## Problem statement
Take the lines below between the one holding "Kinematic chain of" and the one holding "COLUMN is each", inclusive, and copy them exactly. Add nothing.

## Extracted records
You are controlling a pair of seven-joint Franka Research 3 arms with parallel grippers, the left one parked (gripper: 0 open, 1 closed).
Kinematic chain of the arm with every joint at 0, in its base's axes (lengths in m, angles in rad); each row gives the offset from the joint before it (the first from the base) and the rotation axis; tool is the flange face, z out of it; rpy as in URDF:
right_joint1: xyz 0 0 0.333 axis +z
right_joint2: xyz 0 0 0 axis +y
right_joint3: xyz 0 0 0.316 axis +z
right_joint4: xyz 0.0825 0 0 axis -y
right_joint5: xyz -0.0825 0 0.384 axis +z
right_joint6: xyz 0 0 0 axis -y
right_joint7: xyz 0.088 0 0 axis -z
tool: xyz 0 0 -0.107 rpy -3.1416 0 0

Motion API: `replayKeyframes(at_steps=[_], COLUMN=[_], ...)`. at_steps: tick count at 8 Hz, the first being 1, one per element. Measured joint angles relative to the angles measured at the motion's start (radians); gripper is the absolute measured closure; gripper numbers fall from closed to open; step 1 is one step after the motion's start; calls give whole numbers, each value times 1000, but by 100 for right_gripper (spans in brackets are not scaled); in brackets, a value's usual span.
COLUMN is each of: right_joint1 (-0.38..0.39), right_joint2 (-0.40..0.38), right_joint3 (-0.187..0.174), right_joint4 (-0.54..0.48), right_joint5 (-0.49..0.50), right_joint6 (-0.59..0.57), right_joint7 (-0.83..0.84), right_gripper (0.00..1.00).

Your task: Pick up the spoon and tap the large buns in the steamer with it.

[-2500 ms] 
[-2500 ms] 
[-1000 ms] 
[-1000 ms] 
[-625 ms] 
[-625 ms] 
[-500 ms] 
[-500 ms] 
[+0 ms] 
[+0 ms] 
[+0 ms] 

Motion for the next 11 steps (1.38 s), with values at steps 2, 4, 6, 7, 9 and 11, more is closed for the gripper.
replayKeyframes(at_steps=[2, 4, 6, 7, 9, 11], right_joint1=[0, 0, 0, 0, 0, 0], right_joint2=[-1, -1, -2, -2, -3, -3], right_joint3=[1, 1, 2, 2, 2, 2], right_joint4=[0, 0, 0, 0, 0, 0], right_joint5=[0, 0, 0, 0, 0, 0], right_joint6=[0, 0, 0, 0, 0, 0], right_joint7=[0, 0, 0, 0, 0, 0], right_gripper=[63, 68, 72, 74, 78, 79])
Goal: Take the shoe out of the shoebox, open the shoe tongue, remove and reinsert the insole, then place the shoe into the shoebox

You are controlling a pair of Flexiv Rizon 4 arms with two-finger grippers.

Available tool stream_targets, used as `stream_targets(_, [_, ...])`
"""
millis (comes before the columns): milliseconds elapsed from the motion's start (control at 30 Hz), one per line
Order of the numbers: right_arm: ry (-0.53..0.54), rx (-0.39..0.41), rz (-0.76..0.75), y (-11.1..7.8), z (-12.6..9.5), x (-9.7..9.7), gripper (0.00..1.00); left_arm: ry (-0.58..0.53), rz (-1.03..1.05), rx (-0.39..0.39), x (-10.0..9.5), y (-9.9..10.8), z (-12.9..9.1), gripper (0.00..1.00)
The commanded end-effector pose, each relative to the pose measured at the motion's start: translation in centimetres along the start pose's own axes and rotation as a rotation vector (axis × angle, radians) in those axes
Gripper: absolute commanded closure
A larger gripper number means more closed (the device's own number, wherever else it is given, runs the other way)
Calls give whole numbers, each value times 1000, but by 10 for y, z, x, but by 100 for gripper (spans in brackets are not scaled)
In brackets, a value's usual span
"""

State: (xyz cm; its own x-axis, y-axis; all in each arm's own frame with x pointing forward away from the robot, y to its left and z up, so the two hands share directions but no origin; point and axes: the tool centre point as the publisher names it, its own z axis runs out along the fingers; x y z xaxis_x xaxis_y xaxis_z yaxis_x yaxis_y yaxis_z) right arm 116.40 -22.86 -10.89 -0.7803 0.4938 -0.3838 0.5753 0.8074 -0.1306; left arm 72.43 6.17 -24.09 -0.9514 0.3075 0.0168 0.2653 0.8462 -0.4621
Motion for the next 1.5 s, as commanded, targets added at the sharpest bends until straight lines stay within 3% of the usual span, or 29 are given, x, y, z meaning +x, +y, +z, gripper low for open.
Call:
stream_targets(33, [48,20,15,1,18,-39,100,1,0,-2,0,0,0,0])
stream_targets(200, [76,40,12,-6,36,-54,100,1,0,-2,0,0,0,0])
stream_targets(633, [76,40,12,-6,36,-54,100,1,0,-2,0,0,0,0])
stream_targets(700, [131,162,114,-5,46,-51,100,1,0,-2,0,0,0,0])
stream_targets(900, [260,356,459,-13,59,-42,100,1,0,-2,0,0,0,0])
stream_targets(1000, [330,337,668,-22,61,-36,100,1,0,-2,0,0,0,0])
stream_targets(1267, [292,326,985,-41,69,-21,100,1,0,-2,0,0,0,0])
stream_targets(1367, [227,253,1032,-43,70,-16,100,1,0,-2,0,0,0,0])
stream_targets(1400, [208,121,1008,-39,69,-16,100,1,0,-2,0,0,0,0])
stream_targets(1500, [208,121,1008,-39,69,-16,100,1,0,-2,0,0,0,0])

## Result
Kinematic chain of the arm with every joint at 0, in its base's axes (lengths in m, angles in rad); each row gives the offset from the joint before it (the first from the base) and the rotation axis; tool is the flange face, z out of it; rpy as in URDF:
right_joint1: xyz 0 0 0.333 axis +z
right_joint2: xyz 0 0 0 axis +y
right_joint3: xyz 0 0 0.316 axis +z
right_joint4: xyz 0.0825 0 0 axis -y
right_joint5: xyz -0.0825 0 0.384 axis +z
right_joint6: xyz 0 0 0 axis -y
right_joint7: xyz 0.088 0 0 axis -z
tool: xyz 0 0 -0.107 rpy -3.1416 0 0

Motion API: `replayKeyframes(at_steps=[_], COLUMN=[_], ...)`. at_steps: tick count at 8 Hz, the first being 1, one per element. Measured joint angles relative to the angles measured at the motion's start (radians); gripper is the absolute measured closure; gripper numbers fall from closed to open; step 1 is one step after the motion's start; calls give whole numbers, each value times 1000, but by 100 for right_gripper (spans in brackets are not scaled); in brackets, a value's usual span.
COLUMN is each of: right_joint1 (-0.38..0.39), right_joint2 (-0.40..0.38), right_joint3 (-0.187..0.174), right_joint4 (-0.54..0.48), right_joint5 (-0.49..0.50), right_joint6 (-0.59..0.57), right_joint7 (-0.83..0.84), right_gripper (0.00..1.00).

No more work is left in this exercise.